ADVERSE EVENTS AND PROCEDURAL COMPLICATIONS.

In this study, the safety of BAT as measured by MANCE-free and serious related adverse event rates was similar between men and women. Although the numbers are small, this contrasts with previous studies of device therapy (ICDs specifically) suggesting that women experience greater rates of post-procedural complications and adverse events. In a large registry-based study, women experienced more major (5.4% vs. 3.3%; p = 0.002) and minor (5.8% vs. 3.8%; p = 0.006) early complications with ICD insertion compared with men (29), but these data are based on large sample sizes in a real-world setting. In our study, 2 of the 4 subjects with MANCE (1 in a man, 1 in a woman) experienced infection in the neck requiring explantation, which is a complication related to the implantation or presence of the implanted system. Notably, in a retrospective analysis of 64,903 Medicare patients undergoing ICD generator implantation or revision, women who developed device infection after implantation had lower 5-year survival compared with men (67.3% vs. 72.9%; p < 0.02) (30). These differences in risk for adverse events in other procedural interventions for HFrEF highlight the importance of sex-based analyses, which must be further evaluated in post-market BAT trials as well.

STUDY LIMITATIONS.

The major limitation of this study was the small number of women enrolled in BeAT-HF relative to men, as these comparisons were not prospectively powered. In many symptomatic domains (QoL score, exercise capacity, and functional status), women improved with BAT more than men, but the difference was not statistically significant, and it is possible that these differences in response might become significant in larger trials. In fact, the interaction p value between men and women became significant for QoL and NT-proBNP when the phase 2 data were included. Women receiving BAT plus GDMT, however, had significant decreases in NT-proBNP between treatment groups from baseline to 6 months, whereas in men, the decrease was not significant, except when phase 2 data were included. Although it is certainly possible that this difference may be spurious, NT-proBNP is a robust marker in this study, as it is both objective (in an unblinded trial) and a generally strong predictor of HF outcomes, as described. Larger studies are needed to confirm this finding.

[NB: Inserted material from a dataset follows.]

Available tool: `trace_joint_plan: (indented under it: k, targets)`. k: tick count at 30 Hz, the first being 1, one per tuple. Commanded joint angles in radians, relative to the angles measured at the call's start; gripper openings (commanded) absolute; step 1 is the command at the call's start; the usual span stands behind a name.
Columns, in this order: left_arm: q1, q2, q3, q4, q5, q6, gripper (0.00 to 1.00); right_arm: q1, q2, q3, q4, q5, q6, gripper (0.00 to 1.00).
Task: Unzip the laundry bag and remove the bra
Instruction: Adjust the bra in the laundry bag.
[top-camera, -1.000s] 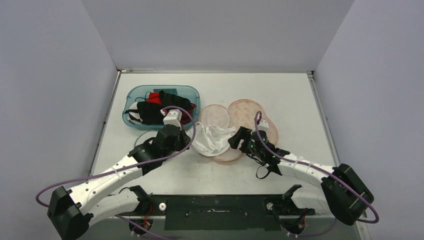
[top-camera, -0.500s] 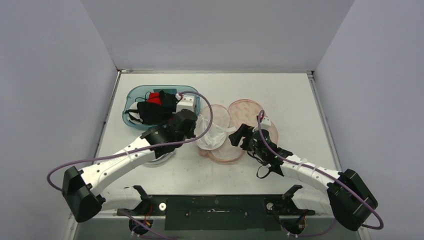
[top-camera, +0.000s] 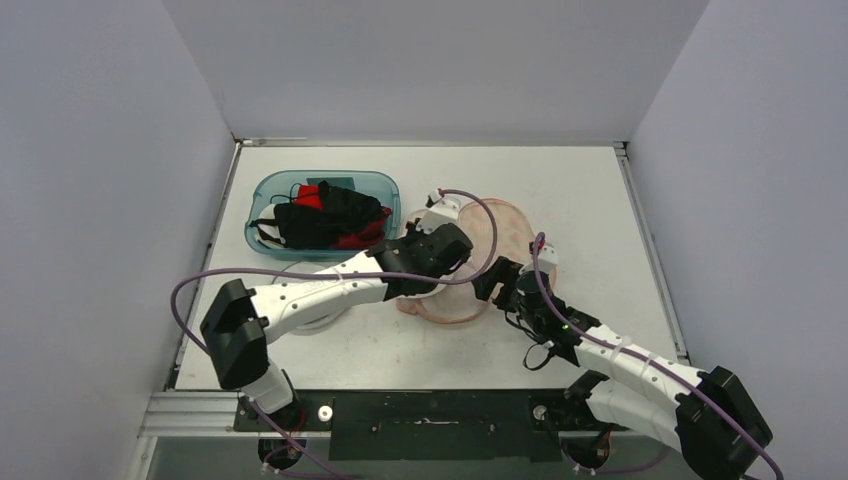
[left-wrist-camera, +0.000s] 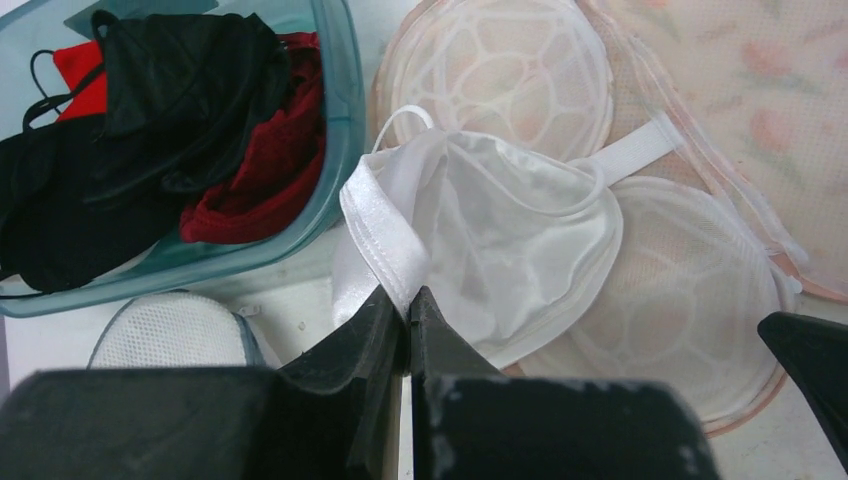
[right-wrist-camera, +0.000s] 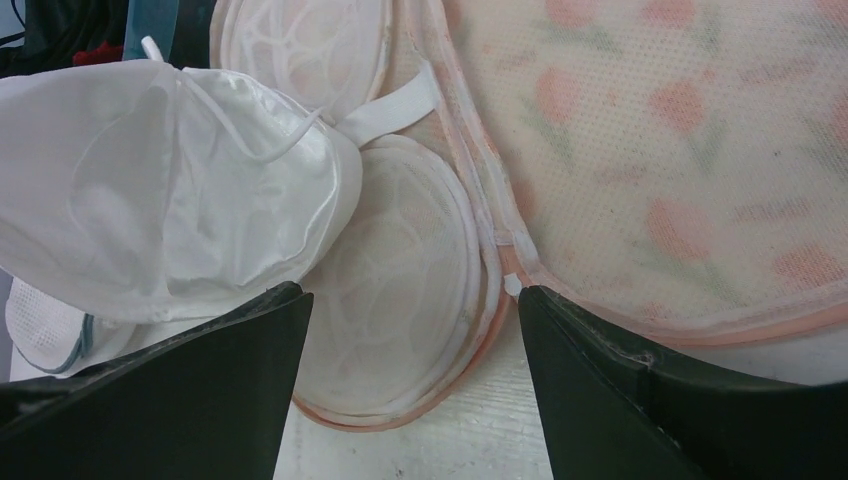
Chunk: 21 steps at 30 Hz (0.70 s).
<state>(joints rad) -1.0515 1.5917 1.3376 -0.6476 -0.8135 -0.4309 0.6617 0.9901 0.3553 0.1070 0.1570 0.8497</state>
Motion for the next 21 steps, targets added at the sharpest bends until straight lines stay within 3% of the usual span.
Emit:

Finally, the BeAT-HF trial thus far has not examined endpoints in morbidity and mortality or HF hospitalization; these are being studied in the now completed trial. Because baseline sex differences were established in a host of patient-centered outcomes, this prompts questions about whether women who are more symptomatic may be more likely to be identified and enrolled in clinical trials with a novel therapy such as BAT. Furthermore, these baseline differences appear across multiple facets of distress, from HF symptoms to anxiety and depressive reports. Fortunately, these baseline differences are not sustained across the course of the trial, and women experienced comparable benefits from the therapy.

CONCLUSIONS

In the BeAT-HF trial, women had lower QoL measures at baseline compared with men but experienced significant improvement from baseline to 6 months in patient-centered variables such as QoL, exercise capacity, and functional status with BAT, similar to the response seen in men, with no significant difference in safety between sexes. Additionally, women had at least as much decrease in NT-proBNP compared with men. These preliminary findings are consistent with the response observed by sex to other GDMTs as well as CRT and suggest that women are likely to benefit from BAT at least as much as men.